- Opening Delimiter -
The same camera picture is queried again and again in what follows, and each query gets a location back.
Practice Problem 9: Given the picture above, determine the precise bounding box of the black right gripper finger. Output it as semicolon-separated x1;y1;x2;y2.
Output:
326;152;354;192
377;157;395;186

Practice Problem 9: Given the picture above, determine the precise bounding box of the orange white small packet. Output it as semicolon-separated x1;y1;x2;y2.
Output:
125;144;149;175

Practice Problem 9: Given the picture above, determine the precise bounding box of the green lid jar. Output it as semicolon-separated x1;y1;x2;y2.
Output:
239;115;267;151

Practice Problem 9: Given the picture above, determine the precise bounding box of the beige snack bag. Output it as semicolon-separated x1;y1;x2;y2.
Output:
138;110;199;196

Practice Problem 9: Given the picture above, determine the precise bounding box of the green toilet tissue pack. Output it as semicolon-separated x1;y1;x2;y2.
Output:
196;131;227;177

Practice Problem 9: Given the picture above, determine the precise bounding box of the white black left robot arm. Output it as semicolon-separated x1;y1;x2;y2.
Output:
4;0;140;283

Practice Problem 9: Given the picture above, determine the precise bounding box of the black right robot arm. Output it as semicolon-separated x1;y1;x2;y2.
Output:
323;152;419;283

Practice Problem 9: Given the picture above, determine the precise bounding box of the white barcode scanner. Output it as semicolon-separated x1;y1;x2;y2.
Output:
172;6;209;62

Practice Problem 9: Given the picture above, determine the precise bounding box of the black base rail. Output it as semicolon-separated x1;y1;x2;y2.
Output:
- Closing Delimiter -
◆ **ABOUT THIS EXERCISE**: Copy out every line in the listing where the word "right" appears.

◆ **ANSWER SECTION**:
Practice Problem 9: Given the picture above, determine the precise bounding box of the black right gripper finger. Output it as semicolon-separated x1;y1;x2;y2.
Practice Problem 9: Given the picture above, determine the precise bounding box of the black right robot arm. Output it as semicolon-separated x1;y1;x2;y2.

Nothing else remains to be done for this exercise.